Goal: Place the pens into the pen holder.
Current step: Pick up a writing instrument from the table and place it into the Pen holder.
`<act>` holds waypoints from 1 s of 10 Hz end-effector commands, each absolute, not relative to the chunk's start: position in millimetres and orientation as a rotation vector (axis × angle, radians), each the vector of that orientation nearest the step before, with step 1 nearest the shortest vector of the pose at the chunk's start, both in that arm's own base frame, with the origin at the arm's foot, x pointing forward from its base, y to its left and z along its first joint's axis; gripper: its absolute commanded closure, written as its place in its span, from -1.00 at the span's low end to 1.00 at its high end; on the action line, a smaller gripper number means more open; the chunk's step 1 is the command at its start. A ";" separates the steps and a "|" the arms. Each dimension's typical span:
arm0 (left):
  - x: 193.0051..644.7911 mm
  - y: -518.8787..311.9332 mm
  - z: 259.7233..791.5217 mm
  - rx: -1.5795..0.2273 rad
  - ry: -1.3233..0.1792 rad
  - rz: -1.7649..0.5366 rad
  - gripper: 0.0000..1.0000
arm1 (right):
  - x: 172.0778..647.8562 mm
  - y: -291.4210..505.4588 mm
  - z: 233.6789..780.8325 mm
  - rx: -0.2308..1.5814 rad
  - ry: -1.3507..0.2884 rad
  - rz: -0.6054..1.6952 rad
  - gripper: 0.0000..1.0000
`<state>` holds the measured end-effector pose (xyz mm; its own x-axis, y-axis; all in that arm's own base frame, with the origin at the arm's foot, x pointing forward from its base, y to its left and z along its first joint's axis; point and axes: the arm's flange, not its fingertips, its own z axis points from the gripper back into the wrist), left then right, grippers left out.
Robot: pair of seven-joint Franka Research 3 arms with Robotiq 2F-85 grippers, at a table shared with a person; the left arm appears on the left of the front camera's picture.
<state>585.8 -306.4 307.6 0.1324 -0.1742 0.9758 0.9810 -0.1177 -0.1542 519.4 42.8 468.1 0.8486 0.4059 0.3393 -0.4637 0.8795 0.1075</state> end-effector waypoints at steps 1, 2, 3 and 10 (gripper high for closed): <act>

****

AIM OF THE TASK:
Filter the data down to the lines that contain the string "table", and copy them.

TASK OUTPUT:
Current step: Pick up a writing instrument from the table and place it into the Pen holder.
Robot: pair of seven-joint Franka Research 3 arms with Robotiq 2F-85 grippers, at a table shared with a person; the left arm appears on the left of the front camera's picture.

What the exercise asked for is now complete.